======== PROVIDED DATA ========

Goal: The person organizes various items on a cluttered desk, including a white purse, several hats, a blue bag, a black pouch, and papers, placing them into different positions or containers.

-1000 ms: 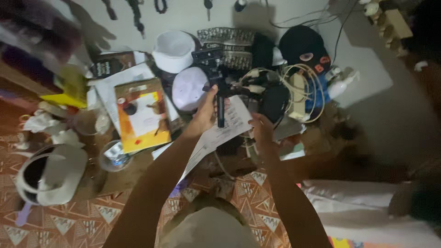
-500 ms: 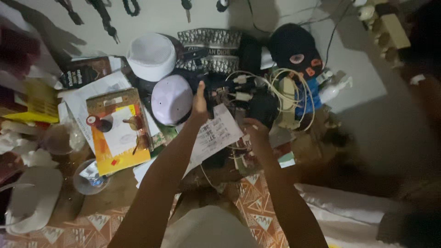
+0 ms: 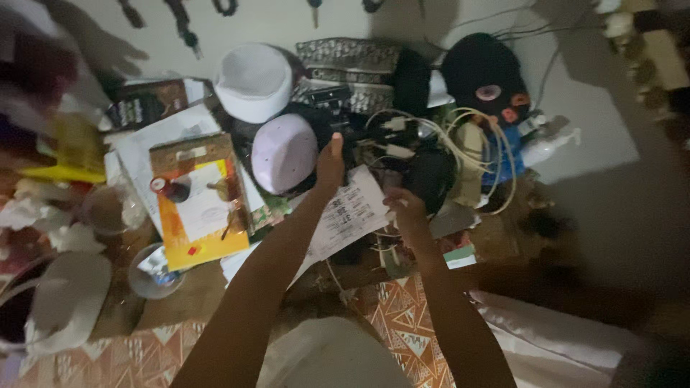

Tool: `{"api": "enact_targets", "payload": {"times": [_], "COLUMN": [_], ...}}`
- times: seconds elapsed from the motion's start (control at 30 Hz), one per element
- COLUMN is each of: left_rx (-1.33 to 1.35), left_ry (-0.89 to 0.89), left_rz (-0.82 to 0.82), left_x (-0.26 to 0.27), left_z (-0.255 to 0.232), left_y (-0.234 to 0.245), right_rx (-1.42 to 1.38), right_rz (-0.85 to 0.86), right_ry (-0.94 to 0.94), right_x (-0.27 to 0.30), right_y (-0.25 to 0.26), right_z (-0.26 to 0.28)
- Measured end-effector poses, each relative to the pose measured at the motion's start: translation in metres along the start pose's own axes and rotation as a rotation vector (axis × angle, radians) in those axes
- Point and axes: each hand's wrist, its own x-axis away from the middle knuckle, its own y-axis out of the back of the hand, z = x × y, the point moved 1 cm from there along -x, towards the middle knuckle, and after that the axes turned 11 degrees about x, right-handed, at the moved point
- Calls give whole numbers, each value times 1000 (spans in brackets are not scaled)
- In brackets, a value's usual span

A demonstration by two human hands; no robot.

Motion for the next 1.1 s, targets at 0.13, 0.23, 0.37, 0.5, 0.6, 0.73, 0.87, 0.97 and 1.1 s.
{"api": "enact_targets", "payload": {"times": [0.13, 0.23, 0.37, 0.5, 0.6, 0.73, 0.87, 0.97, 1.1], "left_rx": [-228, -261, -74, 211, 208, 413, 209, 587, 582], "left_ry": [-255, -206, -321, 134, 105, -64, -46, 180, 150], "left_rz": [-133, -116, -197, -227, -316, -324, -299, -379, -385], "left_x": [-7, -10, -3, 12, 13, 16, 36, 53, 68], "left_z": [11, 15, 16, 8, 15, 36, 13, -16, -28], "left_y": [5, 13, 16, 24, 34, 45, 63, 62, 65], "right_rx": [88, 112, 131, 155, 88, 150, 147, 99, 140], "right_rz": [-4, 75, 62, 105, 111, 170, 175, 220, 210], "right_ry": [-122, 45, -44, -23, -10, 47, 51, 71, 122], "right_x": [12, 2, -13, -24, -29, -27, -20, -14, -3], "right_y": [-18, -31, -47, -58, -68, -76, -89, -95, -97], "right_z": [25, 24, 8, -5, -9, -1, 7, 17, 30]}}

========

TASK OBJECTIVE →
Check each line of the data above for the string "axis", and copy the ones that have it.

ANSWER AREA →
- Measured end-effector poses, each relative to the pose measured at the motion's start: translation in metres along the start pose's own axes and rotation as a rotation vector (axis × angle, radians) in those axes
- Point and axes: each hand's wrist, its own x-axis away from the middle knuckle, its own y-axis out of the back of the hand, z = x × y, the point moved 1 cm from there along -x, towards the middle knuckle, and after that the axes turned 11 degrees about x, right-handed, at the moved point

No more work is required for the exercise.